To do ::
What is needed is an exact copy of every entry below, minus the images.
─── Provided entries
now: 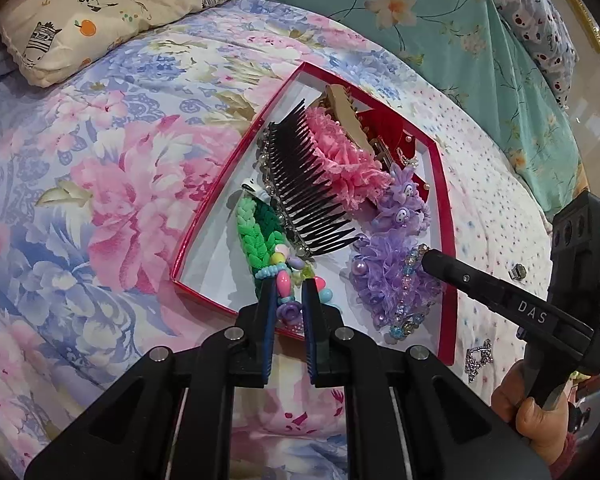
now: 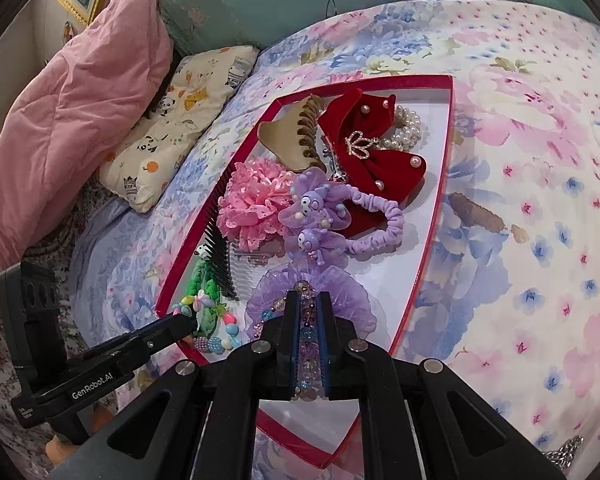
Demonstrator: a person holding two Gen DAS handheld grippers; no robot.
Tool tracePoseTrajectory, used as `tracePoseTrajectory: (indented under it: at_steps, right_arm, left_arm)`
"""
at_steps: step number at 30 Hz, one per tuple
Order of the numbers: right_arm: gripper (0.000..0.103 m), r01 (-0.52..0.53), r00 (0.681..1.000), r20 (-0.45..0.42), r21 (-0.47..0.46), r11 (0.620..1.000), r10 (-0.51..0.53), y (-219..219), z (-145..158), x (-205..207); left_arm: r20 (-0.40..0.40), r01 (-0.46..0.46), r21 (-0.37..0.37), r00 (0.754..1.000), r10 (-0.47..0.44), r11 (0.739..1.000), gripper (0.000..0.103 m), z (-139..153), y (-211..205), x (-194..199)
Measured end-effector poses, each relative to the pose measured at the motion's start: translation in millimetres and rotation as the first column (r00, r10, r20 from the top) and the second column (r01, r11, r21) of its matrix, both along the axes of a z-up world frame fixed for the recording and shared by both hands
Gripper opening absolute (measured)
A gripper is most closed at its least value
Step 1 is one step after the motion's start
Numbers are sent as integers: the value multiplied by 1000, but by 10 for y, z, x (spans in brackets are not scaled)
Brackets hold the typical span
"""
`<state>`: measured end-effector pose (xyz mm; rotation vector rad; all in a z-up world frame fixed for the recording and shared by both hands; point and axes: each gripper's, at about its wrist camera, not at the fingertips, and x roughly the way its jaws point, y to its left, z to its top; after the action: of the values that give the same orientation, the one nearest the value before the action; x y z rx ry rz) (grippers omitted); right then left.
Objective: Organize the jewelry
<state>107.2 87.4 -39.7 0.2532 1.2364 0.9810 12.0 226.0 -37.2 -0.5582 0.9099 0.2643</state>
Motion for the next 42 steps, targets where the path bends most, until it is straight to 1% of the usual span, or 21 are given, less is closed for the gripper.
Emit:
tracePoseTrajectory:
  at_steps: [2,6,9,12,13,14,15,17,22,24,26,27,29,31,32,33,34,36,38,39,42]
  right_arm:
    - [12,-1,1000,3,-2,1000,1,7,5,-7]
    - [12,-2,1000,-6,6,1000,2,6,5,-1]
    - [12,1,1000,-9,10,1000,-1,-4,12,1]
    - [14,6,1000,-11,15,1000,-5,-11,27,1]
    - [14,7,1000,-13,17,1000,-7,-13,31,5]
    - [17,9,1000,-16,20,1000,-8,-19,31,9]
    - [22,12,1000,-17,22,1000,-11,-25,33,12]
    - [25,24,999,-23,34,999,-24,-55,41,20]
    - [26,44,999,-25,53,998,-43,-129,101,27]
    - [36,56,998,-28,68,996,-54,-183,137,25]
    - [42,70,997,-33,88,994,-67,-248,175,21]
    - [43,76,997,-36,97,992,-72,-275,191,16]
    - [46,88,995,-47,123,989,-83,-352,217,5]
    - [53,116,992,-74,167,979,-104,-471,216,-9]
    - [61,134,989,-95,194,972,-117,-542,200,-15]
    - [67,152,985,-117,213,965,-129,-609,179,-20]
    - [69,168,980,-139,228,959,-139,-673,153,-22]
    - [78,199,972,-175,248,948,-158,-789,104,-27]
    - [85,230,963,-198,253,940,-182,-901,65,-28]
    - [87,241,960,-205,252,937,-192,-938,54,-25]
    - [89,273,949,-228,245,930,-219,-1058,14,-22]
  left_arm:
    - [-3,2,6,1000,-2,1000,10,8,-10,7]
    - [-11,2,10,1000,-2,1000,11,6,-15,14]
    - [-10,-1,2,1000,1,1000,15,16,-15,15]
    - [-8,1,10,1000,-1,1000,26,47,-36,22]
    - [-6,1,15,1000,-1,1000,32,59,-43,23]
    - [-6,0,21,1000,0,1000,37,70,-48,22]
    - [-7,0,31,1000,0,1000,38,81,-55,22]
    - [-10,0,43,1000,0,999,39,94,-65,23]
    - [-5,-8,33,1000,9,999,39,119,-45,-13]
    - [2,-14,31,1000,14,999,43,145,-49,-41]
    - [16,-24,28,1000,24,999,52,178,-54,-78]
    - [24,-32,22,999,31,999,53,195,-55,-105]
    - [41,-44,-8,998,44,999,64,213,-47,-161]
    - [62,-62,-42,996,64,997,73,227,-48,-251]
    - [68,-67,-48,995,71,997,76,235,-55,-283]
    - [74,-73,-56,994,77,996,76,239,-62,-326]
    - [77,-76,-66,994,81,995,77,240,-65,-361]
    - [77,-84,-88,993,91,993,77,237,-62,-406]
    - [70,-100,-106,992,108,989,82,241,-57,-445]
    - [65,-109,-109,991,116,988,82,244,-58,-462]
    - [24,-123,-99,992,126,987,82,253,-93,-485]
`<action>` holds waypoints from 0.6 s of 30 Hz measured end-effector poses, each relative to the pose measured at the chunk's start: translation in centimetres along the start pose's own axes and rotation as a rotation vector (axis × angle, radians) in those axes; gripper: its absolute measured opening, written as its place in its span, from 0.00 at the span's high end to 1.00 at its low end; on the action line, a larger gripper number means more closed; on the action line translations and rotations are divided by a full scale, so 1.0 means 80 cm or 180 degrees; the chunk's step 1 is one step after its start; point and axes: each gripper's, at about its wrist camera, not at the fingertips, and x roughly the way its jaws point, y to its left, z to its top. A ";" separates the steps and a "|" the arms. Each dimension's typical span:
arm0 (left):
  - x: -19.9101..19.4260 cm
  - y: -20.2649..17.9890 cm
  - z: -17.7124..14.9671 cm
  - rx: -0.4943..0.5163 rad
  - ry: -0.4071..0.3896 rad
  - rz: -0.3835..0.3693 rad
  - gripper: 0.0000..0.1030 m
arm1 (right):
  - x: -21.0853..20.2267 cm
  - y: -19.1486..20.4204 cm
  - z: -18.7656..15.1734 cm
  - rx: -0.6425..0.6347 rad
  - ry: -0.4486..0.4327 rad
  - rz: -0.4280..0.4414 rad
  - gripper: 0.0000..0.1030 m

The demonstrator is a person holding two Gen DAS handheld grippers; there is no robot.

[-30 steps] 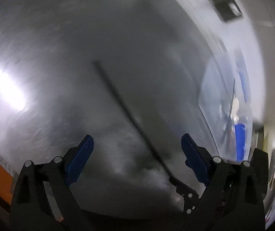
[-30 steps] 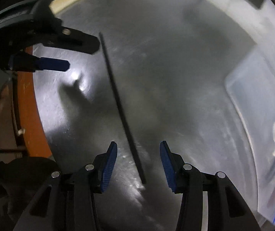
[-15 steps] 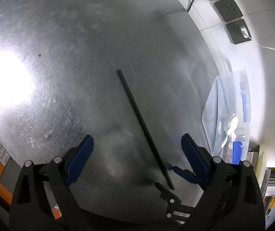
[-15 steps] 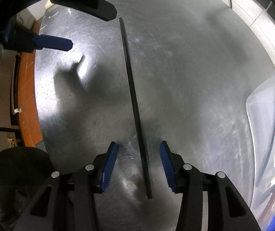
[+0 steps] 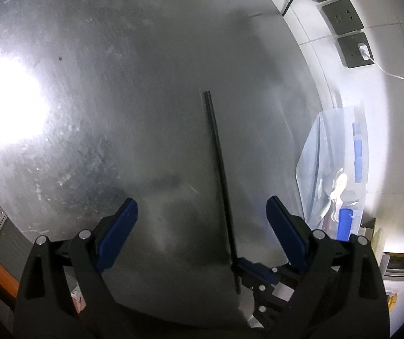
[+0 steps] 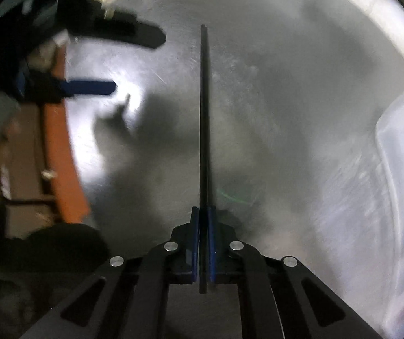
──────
Response to this task ::
now: 
now: 
Demonstrator: a person holding two Gen DAS handheld grippers; no robot.
Tool tracePoseTrajectory, used as `tracePoseTrajectory: (indented under it: at_steps, right_arm, left_arm)`
"""
at_steps: step number at 30 Hz, one per tuple
Order of the numbers: right_arm: gripper (0.000..0.103 m), r01 (-0.52..0.53), r00 (0.681..1.000), r20 (-0.45..0.42), r21 (-0.47..0.46), r11 (0.620..1.000), r10 (-0.51..0.53), y (-219..219), z (-145..158), x (-205..207); left_arm: r20 (-0.40..0.40), r01 (-0.46..0.46), r21 (-0.37..0.37), r00 (0.754..1.000), r10 (-0.47..0.44), r11 (0.739..1.000), gripper (0.000..0.103 m), z (-139..153), y (-211..205), x (-194..199)
Measured end-effector poses, each relative to the pose measured at the motion's start: translation in millimetres and rotation as the first column (r00, r10, r20 from the top) and the second column (r01, r11, r21) of its matrix, both along the axes of a z-up world frame fixed for the recording and shared by both hands
Gripper opening absolute (measured)
A gripper is most closed at its least value
Step 1 is one step after the motion's start
Numbers are sent as integers: the value multiplied by 1000, but by 10 for y, z, x (spans in brackets are not scaled)
Brackets hold the typical span
"""
`<state>`: measured end-effector pose (xyz mm; rotation vector rad; all in a z-up world frame fixed for the recording and shared by both hands; point and axes: each gripper's, at about its wrist camera, not at the fingertips, and x roughly the way its jaws point, y to its left, z to its top; after the action: of the values that give the same orientation, the one nearest the value before the action; x y z rx ry rz) (grippers omitted); right then left.
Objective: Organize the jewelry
<state>107.2 87.4 -39.7 0.2532 1.2364 0.9810 12.0 226.0 -37.2 -0.5582 0.9099 0.2643</state>
Motion for the next 42 steps, targets where the path bends most, until it is straight to 1% of the usual span, or 21 are given, less is closed for the gripper.
Emit:
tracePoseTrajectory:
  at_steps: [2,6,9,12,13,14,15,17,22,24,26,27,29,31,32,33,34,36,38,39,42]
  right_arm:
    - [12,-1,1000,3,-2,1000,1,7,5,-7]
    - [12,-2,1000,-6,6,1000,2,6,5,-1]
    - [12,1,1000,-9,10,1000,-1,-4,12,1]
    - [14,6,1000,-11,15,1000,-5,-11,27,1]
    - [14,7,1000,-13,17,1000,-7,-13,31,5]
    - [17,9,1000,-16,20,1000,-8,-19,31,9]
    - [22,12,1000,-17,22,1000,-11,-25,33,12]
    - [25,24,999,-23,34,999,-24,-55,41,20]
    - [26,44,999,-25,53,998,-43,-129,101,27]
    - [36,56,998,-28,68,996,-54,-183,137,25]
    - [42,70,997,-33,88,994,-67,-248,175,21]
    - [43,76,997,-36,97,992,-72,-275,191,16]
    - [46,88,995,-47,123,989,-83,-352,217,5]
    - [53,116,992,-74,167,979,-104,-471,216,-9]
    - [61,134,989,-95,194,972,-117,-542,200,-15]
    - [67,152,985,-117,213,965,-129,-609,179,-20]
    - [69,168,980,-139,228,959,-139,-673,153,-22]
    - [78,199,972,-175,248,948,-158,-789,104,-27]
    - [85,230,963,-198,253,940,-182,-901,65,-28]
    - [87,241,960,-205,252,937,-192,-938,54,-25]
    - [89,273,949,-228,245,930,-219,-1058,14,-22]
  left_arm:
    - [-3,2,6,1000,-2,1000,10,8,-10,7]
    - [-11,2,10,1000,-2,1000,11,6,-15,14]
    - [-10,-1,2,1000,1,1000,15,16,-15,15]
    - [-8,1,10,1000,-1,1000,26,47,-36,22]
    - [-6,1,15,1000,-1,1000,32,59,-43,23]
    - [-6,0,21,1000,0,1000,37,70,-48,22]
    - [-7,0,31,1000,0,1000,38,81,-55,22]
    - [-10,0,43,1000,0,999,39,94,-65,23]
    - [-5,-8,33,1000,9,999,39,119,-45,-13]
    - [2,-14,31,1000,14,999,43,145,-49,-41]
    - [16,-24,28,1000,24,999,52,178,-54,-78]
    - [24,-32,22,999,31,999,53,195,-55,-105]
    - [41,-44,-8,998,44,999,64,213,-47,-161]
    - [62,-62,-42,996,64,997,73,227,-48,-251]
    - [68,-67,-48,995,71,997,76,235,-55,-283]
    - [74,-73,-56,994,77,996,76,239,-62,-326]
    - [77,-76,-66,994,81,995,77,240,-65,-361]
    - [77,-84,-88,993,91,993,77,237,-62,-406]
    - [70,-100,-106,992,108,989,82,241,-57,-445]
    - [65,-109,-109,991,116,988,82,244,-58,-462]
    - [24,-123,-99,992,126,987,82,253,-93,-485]
`<action>` holds waypoints from 0.6 s of 30 Hz measured end-effector poses, each relative to the pose measured at the chunk's start: translation in centimetres along the start pose's own axes and rotation as a rotation vector (axis × angle, radians) in those axes; gripper: its absolute measured opening, written as its place in its span, from 0.00 at the span's high end to 1.00 at its low end; on the action line, a larger gripper number means more closed; on the action line translations and rotations are divided by a full scale, so 1.0 means 80 cm or 180 degrees; the chunk's step 1 is one step after its start; point and axes: each gripper's, at about its wrist camera, not at the fingertips, and x roughly the way its jaws point, y to its left, z to its top. A ";" separates the steps and a "|" the arms. Each dimension's typical span:
arm0 (left):
  - x: -19.9101..19.4260 cm
  - y: -20.2649..17.9890 cm
  - z: -17.7124..14.9671 cm
  - rx: -0.4943..0.5163 rad
  - ry: -0.4071..0.3896 rad
  - rz: -0.3835..0.3693 rad
  - gripper: 0.0000..0.1030 m
arm1 (right):
  - x: -21.0853..20.2267 cm
  - y: -19.1486..20.4204 cm
  - z: -18.7656..15.1734 cm
  - rx: -0.6425..0.6347 rad
  - ry: -0.4486..0.4327 rad
  - rz: -0.4280..0.4414 rad
  - gripper: 0.0000..0.1030 m

The demonstrator is a person holding two Gen DAS handheld grippers; there is no robot.

[-30 steps] 
[-30 steps] 
[-15 steps] 
[-15 steps] 
[+0 steps] 
[+0 steps] 

The output shown is complete.